Internal Colonialism: Definition & Examples

Instructor: Emily Cummins
European colonialism was a system of domination whereby external powers ruled countries from afar. In this lesson, we'll talk about another kind of colonial domination: internal colonialism, or the process of creating forms of domination that are imposed internally in a society.


When you think of colonialism, certain imagery probably comes to mind. You might think of ships coming in search of resources and white Europeans imposing their way on places as distant as India and Africa. Typically, when we say colonization, we're referring to a process whereby countries were ruled and dominated by a distant power. Examples include the British in India and the French in Algeria. During colonization, economies and societies were controlled by these distant powers, often justified by the belief that some races and societies were backward and inferior.

But might there be other forms of colonialism? In this lesson, we'll talk about the idea of internal colonization, which is a theory that seeks to explain how inequality and domination are maintained in a society when there is not necessarily a foreign power ruling.

Theory of Internal Colonialism

As we mentioned, when we think about colonialism we tend to think about this as an external process.
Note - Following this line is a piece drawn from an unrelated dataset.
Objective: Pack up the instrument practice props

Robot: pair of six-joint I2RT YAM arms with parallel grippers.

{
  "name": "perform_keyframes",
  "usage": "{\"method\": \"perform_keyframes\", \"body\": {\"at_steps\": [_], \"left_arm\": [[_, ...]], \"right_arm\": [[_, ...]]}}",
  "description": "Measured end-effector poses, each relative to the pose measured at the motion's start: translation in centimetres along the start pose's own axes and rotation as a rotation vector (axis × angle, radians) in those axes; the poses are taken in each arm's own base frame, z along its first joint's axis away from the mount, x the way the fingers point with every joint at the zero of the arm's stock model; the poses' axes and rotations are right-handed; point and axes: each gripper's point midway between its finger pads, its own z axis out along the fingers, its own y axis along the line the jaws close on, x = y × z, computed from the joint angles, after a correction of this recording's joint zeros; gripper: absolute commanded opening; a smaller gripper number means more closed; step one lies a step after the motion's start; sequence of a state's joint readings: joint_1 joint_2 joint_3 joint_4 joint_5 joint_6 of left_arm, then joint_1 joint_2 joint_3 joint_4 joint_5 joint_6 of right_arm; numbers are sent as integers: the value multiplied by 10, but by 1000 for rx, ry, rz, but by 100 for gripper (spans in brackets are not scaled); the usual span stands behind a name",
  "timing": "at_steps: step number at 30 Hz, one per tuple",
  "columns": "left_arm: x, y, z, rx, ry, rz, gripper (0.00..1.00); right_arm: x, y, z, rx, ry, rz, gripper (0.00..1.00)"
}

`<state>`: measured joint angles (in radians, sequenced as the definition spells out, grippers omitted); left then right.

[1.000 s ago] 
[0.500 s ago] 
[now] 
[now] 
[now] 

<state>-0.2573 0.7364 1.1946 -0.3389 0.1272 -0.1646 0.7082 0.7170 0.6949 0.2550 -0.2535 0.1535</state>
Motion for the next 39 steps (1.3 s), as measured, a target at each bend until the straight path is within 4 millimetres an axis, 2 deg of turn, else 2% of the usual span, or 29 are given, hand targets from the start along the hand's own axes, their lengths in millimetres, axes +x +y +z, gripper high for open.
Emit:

But scholars began to think about the possibility that some forms of colonialism originate from within a country. The theory of internal colonization looks at how we produce our own forms of racial domination within a society. Different racial and ethnic groups are subject to forms of oppression forced on them by a dominant group in society. Let's look at some examples and talk a little bit more about how this theory developed.

Internal Colonialism and the Third World

Much of the theory of internal colonialism emerged in the wake of anti-colonial struggles in the so-called third world in the 1960s (as an aside: many scholars don't use the terminology third world any longer and prefer terms like the global south because 'third world' really came out of colonial legacy). One of the most famous theorists in this era was the French doctor and scholar Frantz Fanon. As countries in places like Latin American and Africa (such as Fanon's Algeria) decolonized, violence and the terrible conditions of colonialism didn't change. Fanon theorized that the suffering of colonization caused the colonized to internalize the violence of colonialism. Fanon noticed that the formerly colonized often committed violence against one another.
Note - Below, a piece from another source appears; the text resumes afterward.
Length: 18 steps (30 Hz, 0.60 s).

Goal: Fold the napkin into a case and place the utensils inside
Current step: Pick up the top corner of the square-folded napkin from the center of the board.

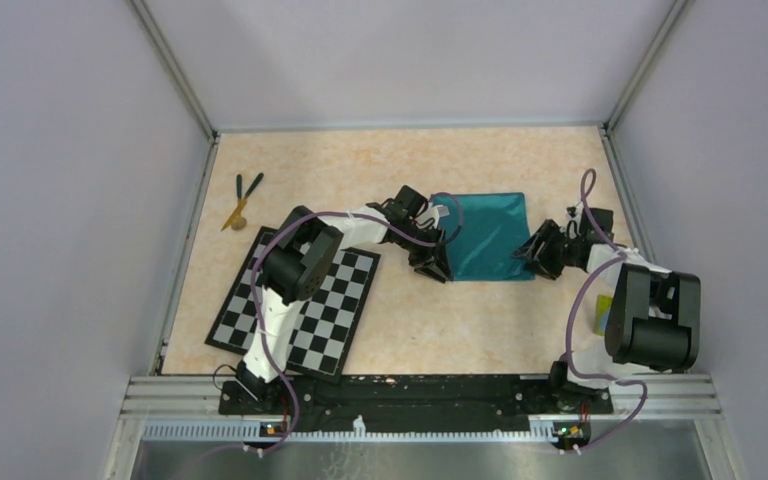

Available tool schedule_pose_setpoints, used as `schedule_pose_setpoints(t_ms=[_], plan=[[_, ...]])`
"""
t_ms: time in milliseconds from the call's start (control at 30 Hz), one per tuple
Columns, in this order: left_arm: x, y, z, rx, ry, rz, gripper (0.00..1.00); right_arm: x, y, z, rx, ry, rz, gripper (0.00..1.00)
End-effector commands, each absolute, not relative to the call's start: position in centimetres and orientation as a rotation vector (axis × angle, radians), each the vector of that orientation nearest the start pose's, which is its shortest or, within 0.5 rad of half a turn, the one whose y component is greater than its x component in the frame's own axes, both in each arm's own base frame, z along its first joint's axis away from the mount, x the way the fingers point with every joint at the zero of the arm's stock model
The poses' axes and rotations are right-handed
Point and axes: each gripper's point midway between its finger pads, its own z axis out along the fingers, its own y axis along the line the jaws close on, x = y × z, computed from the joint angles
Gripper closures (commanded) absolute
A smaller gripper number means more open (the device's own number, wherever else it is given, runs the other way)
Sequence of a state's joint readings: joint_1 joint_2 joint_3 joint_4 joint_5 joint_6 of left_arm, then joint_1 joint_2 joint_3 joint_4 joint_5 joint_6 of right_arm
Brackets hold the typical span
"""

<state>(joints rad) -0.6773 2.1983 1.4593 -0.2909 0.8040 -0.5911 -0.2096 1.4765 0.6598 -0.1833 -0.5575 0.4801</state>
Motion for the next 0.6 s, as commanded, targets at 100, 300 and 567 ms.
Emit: schedule_pose_setpoints(t_ms=[100, 300, 567], plan=[[27.2, -40.5, 4.0, 0.511, 2.766, -1.451, 0.63, 31.8, 3.5, 4.2, 0.606, 2.44, 0.717, 0.42], [27.2, -40.6, 4.0, 0.514, 2.765, -1.453, 0.63, 32.8, 3.8, 4.2, 0.577, 2.404, 0.76, 0.41], [27.2, -40.6, 4.0, 0.513, 2.766, -1.455, 0.63, 30.9, 5.6, 5.2, 0.567, 2.408, 0.868, 0.47]])
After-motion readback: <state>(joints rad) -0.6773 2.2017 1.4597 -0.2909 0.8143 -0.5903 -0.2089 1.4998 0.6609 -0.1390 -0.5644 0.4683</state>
A key to this perspective is the way that colonial structures outlasted the colonizers. In other words, the impact of colonization continued to be felt in countries long after colonizers were no longer officially ruling the country. Colonization had permanently affected the social, economic, and political order of the former colonies. The process of colonialism made countries extremely unequal and this is why we see a lot of inequality in former colonies today.

Frantz Fanon and the violent process of decolonization and liberation struggles in the global south inspired scholars writing about issues of racial inequality in the U.S. Racial minorities began to view their predicament in the U.S. as similar to other places across the globe. They saw their struggle as part of a broader system of white racial domination across the globe.

Internal Colonialism in the United States

High levels of poverty and lack of access to resources began to be viewed as a structural problem in the United States and scholars began to question the deep inequality between races. In other words, other than seeing racial inequality as an individual action or event, it came to be viewed as deeply engrained in our society.

In the United States, sociologists began to write about the inner-city ghetto as an important site of internal colonialism. The intense spatial segregation and concentration of minorities we find in ghettos is based on racism, the belief that some races are inferior.

Scholars have made the important point that the black ghetto persists and is more durable than other concentrations of minorities. For example, early European immigrants to the U.S. found themselves in ethnic enclaves but they eventually assimilated into mainstream society. The black ghetto is the result of a kind of racism that has been unique to blacks in our society.